Task item: Report how many lines below contain the word "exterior", giving the number and no other words.

Records from a collection:
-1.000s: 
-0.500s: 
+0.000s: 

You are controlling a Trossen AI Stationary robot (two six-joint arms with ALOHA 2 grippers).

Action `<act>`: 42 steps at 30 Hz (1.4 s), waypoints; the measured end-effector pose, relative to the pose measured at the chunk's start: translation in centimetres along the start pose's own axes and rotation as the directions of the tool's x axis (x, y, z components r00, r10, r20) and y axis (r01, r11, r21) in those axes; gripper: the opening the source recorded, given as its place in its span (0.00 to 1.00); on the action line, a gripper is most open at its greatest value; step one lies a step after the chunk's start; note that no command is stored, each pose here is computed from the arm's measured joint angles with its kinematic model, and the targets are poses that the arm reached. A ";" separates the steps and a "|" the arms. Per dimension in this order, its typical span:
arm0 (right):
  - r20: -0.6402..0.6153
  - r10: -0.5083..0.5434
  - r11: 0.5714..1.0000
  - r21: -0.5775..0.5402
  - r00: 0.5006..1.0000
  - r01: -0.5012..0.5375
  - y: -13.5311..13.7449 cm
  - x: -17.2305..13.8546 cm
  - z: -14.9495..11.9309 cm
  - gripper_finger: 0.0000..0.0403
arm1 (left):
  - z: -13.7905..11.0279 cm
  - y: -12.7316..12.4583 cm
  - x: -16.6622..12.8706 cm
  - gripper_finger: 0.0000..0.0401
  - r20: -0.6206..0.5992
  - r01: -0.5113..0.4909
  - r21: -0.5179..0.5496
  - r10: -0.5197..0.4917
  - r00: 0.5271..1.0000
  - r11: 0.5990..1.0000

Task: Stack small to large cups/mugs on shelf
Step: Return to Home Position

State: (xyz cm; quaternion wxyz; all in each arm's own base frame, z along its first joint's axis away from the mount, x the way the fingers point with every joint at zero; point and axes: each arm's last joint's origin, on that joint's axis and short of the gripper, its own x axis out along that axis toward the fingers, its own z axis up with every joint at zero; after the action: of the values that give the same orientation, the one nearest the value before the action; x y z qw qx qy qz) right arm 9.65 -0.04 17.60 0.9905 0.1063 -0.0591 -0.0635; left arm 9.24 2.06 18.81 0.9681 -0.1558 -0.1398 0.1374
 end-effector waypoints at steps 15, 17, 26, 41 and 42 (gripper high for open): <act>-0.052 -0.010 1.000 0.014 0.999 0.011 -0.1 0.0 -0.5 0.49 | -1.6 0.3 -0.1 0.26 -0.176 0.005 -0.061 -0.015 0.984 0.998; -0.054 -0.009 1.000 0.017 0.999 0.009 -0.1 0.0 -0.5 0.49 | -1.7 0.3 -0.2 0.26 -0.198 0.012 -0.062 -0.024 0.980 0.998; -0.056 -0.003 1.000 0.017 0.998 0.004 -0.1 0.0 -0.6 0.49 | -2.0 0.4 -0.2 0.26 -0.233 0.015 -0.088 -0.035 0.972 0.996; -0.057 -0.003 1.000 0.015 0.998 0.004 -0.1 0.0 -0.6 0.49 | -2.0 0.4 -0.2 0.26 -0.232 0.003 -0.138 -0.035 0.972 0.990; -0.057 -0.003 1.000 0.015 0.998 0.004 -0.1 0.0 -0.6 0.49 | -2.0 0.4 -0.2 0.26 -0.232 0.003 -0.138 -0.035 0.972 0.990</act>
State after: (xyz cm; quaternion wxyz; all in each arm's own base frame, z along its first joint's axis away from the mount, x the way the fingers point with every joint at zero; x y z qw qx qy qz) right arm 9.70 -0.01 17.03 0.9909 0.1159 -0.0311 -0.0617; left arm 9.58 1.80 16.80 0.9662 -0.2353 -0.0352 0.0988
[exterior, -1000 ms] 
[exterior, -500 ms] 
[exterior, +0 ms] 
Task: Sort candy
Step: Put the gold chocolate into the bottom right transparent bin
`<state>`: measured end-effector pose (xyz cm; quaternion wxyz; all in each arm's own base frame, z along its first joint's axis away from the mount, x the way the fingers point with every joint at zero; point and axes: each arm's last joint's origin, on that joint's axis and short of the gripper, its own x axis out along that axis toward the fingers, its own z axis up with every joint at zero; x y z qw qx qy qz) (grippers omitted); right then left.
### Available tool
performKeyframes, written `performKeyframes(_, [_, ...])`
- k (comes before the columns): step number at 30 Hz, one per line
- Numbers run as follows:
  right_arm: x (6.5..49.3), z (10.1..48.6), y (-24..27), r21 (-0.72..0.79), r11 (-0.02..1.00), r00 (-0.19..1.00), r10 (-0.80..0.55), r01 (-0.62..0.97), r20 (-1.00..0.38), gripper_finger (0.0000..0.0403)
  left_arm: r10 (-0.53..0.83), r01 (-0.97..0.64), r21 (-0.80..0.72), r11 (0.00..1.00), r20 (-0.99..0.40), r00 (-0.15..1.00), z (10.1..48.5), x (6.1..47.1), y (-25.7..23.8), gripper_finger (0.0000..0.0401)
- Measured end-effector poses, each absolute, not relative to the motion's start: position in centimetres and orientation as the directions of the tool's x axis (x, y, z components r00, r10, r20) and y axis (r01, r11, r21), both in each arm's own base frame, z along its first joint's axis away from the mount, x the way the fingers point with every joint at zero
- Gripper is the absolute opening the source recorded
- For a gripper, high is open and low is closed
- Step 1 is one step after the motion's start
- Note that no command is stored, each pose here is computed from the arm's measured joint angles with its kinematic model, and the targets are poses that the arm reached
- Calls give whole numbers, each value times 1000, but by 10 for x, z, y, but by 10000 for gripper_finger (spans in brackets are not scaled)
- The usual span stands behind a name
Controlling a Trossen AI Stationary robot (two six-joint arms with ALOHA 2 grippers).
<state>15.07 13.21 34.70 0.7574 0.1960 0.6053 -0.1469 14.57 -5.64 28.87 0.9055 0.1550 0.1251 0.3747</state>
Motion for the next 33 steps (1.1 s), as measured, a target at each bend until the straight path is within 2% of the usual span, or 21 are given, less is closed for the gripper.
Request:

Completed exercise: 3